▸ Action item: Every line of the data that includes "camera" should be copied out.
** Data listing follows **
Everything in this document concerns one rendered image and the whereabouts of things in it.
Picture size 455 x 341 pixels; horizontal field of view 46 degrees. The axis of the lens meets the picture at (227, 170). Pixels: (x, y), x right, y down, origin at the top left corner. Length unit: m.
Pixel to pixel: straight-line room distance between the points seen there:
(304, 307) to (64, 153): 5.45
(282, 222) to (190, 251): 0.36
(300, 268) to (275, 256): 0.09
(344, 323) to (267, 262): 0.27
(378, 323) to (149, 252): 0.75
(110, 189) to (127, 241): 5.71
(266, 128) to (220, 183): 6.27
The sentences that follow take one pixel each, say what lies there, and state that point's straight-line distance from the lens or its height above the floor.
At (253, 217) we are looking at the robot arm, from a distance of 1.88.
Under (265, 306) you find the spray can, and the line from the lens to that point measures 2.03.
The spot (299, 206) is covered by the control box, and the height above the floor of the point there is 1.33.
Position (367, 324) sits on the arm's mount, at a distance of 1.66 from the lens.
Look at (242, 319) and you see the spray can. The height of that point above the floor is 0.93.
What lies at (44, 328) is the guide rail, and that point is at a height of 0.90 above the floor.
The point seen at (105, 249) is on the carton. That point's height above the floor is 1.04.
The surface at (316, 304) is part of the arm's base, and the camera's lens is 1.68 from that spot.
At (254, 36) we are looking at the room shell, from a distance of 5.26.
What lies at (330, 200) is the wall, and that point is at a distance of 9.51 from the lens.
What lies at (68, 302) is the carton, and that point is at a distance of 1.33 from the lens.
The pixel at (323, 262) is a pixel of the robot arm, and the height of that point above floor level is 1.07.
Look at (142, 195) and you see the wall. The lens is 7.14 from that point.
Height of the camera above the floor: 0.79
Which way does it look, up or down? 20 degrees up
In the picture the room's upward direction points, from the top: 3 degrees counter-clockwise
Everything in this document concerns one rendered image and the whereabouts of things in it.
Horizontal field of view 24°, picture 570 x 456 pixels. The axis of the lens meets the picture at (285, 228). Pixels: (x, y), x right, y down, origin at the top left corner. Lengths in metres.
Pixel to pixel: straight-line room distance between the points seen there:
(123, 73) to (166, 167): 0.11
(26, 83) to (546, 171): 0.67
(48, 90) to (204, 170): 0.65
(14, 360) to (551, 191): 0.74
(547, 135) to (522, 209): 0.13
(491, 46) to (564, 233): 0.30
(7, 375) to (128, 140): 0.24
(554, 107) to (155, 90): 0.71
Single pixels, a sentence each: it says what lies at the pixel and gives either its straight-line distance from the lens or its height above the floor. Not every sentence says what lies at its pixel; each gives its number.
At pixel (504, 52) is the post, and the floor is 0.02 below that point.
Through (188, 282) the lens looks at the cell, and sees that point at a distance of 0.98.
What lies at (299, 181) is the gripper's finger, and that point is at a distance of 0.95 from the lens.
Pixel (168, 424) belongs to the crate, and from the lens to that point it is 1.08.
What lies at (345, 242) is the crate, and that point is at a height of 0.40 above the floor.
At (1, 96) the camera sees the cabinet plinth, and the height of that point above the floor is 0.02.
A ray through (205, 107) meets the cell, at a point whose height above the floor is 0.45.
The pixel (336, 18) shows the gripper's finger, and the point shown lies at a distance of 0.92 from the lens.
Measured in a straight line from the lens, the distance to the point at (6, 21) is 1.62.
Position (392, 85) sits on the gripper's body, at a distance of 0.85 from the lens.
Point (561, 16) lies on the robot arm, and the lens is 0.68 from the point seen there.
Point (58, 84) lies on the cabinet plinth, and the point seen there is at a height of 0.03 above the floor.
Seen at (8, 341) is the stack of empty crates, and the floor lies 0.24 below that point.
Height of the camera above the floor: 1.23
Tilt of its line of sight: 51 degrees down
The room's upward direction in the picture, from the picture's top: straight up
** End of Data listing **
▸ Task response:
The surface at (316, 304) is part of the arm's base, and the camera's lens is 1.68 from that spot.
Height of the camera above the floor: 0.79
At (1, 96) the camera sees the cabinet plinth, and the height of that point above the floor is 0.02.
Height of the camera above the floor: 1.23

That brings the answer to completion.